Les jeunes sont différents de nous, comme nous étions différents de nos parents. Ceci dit, là encore j’entends trop de discours contradictoires autour de moi. En résumé, on voudrait des jeunes impliqués qui prennent des initiatives et on se plaint parce qu’ils n’écoutent pas religieusement leurs chefs, la belle affaire ! Quelqu’un d’innovant et d’impliqué n’obéira peut être pas avec le doigt sur la couture, et alors ?

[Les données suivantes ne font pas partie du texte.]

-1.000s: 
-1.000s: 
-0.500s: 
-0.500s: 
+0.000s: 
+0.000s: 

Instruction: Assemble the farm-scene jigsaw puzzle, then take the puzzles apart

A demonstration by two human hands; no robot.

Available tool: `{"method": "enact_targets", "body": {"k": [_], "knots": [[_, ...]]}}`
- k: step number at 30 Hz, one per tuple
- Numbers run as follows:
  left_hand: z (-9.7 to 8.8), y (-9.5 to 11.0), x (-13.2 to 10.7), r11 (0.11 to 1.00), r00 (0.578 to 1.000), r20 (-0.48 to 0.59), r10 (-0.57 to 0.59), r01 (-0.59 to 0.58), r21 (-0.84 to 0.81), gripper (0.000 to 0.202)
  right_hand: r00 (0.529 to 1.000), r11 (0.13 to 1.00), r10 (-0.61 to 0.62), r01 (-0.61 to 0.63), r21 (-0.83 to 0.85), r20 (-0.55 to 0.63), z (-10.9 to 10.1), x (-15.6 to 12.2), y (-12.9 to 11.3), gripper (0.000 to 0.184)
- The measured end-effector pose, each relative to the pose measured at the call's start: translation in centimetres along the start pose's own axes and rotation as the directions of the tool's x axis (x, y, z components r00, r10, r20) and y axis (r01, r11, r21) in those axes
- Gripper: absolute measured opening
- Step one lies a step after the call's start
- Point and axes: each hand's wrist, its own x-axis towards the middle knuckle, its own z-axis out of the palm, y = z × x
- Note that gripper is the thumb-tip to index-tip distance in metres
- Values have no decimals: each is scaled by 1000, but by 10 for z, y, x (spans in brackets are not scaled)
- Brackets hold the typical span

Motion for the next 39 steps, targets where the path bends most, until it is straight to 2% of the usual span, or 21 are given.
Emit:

Contrairement à ce que je lis ou j’entends la différence entre les générations ne vient pas du degré de maîtrise des outils mais dans leur mode de vie. Quand ils ont un problème, ils trouvent un outil en ligne pour résoudre, là traditionnellement on appelait le service spécialisé de l’entreprise.
Je crois beaucoup à l’échange entre les générations : les plus seniors peuvent apporter de la vision sur le métier qui manque aux plus jeunes. En échange, ils peuvent apprendre à leurs aînés en matière de mode de vie, de relations aux autres. Cette génération qui vit en colocation, travaille dans des coworking, partage la voiture… est véritablement passionnante. Plutôt que de la condamner, apprenons à dialoguer avec elle.